== Segment start ==
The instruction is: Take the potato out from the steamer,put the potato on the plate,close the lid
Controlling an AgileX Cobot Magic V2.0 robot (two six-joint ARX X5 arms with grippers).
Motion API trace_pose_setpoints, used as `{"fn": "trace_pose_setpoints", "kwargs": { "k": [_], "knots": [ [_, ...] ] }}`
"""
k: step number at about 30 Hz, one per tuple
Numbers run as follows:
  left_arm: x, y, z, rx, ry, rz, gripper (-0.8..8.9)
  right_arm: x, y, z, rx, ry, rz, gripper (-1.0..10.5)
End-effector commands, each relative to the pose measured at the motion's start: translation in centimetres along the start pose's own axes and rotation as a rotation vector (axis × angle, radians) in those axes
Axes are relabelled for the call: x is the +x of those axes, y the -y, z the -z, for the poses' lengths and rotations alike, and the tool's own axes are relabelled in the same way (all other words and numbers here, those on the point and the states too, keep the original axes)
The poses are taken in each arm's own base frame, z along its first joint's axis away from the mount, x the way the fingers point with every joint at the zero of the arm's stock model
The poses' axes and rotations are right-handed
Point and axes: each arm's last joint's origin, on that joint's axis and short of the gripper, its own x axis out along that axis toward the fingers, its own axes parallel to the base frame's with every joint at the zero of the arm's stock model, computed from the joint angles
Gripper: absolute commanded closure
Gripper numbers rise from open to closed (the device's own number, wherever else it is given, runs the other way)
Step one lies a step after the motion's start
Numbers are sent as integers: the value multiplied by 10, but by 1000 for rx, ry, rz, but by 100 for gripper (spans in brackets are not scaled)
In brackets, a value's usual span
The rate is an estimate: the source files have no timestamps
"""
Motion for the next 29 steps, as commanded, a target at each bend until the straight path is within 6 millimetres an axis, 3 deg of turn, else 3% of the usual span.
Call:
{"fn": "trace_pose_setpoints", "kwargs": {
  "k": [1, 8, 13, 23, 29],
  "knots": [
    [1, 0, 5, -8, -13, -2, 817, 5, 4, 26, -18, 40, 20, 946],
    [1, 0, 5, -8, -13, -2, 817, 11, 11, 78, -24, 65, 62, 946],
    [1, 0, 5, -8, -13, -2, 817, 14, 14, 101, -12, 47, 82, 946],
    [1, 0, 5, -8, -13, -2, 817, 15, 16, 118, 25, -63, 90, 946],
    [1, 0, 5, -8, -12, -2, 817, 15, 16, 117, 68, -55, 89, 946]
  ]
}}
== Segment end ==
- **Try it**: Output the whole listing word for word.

- **Reply**:
The instruction is: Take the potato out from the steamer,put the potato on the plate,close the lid
Controlling an AgileX Cobot Magic V2.0 robot (two six-joint ARX X5 arms with grippers).
Motion API trace_pose_setpoints, used as `{"fn": "trace_pose_setpoints", "kwargs": { "k": [_], "knots": [ [_, ...] ] }}`
"""
k: step number at about 30 Hz, one per tuple
Numbers run as follows:
  left_arm: x, y, z, rx, ry, rz, gripper (-0.8..8.9)
  right_arm: x, y, z, rx, ry, rz, gripper (-1.0..10.5)
End-effector commands, each relative to the pose measured at the motion's start: translation in centimetres along the start pose's own axes and rotation as a rotation vector (axis × angle, radians) in those axes
Axes are relabelled for the call: x is the +x of those axes, y the -y, z the -z, for the poses' lengths and rotations alike, and the tool's own axes are relabelled in the same way (all other words and numbers here, those on the point and the states too, keep the original axes)
The poses are taken in each arm's own base frame, z along its first joint's axis away from the mount, x the way the fingers point with every joint at the zero of the arm's stock model
The poses' axes and rotations are right-handed
Point and axes: each arm's last joint's origin, on that joint's axis and short of the gripper, its own x axis out along that axis toward the fingers, its own axes parallel to the base frame's with every joint at the zero of the arm's stock model, computed from the joint angles
Gripper: absolute commanded closure
Gripper numbers rise from open to closed (the device's own number, wherever else it is given, runs the other way)
Step one lies a step after the motion's start
Numbers are sent as integers: the value multiplied by 10, but by 1000 for rx, ry, rz, but by 100 for gripper (spans in brackets are not scaled)
In brackets, a value's usual span
The rate is an estimate: the source files have no timestamps
"""
Motion for the next 29 steps, as commanded, a target at each bend until the straight path is within 6 millimetres an axis, 3 deg of turn, else 3% of the usual span.
Call:
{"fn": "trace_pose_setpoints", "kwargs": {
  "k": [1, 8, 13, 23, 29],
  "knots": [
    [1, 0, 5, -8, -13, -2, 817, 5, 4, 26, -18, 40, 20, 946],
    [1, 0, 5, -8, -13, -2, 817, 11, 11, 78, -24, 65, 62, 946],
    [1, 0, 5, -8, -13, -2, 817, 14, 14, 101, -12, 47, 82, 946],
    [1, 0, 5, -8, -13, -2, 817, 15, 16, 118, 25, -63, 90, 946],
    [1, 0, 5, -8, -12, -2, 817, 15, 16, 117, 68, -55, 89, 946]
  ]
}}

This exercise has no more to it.